One royal family, the The House of Habsburg, ruled accross Europe for hundreds of years and actual married so close within their own gene pool for so long that the final descendant of this line was unable to produce children because of all the genetic problems he suffered. Sadly, their legacy now is having a deformity named after them. The Hapsburg lip, "an overdeveloped, thick lower lip, which often accompanies the Hapsburg jaw (a jaw that projects forward). This kind of lip was characteristic of many members of the royal German-Austrian family that produced several European rulers between 1278 and 1918."
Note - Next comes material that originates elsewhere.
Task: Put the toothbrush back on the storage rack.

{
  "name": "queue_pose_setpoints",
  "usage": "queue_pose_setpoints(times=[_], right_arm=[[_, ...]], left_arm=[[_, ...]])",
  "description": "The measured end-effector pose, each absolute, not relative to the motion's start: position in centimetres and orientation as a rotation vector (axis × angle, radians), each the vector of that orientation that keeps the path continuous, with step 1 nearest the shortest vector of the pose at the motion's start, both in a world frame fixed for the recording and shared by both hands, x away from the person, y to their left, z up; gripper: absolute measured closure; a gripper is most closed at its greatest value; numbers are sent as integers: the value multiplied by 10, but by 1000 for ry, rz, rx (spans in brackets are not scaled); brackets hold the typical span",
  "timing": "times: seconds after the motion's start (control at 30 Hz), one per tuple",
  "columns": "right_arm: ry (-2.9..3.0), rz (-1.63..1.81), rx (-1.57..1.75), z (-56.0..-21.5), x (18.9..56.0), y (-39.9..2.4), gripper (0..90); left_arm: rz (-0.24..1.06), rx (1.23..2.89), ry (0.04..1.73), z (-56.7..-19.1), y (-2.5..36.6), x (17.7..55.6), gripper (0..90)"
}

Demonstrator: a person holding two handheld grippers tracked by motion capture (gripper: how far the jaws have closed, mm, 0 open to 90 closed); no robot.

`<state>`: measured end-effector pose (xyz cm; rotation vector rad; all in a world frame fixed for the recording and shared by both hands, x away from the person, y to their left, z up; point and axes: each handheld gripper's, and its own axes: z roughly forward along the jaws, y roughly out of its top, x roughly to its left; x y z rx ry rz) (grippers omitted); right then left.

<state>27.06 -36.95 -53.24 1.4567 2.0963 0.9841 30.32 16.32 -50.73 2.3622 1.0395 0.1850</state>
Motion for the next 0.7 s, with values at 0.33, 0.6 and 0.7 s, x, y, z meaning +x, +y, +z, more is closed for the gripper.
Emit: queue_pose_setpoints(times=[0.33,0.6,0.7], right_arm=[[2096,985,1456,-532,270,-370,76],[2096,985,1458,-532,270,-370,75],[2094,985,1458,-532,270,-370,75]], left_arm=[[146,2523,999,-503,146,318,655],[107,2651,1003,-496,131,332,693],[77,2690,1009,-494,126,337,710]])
In a world where royalty were so far removed from the lower classes, it can be easy to understand a strong desire to maintain power and keep the family on the throne. It kinda makes sense, but I imagine it was definitely one of those ideas that looked a lot better on paper. Then again, the family tree below doesn't look too impressive...

Aaron's thoughts: I can't imagine ever getting behind the idea of marrying a family member. In my years here on this planet, I have come to learn there are some places where guys should just never hit on girls. Like gyms, churches, and funeral homes. But chief among those places should be family reunions!

Daniel's thoughts: I love my sister...but not that much. Nuff said! As far a gene pools go, I think it's good to marry very, very, very, very far from your immediate family. At least second cousins, come on!

The Bottom Line: I doubt even Mel Brooks would say "It's good to be the king!" if the queen was your sister! The ideas behind royal incest seem reprehensible, dumb, and gross now. But I can remember looking back on some dumb things I've done and saying "It made sense at the time!"

But for this idea to ever make sense, I guess you had to be there!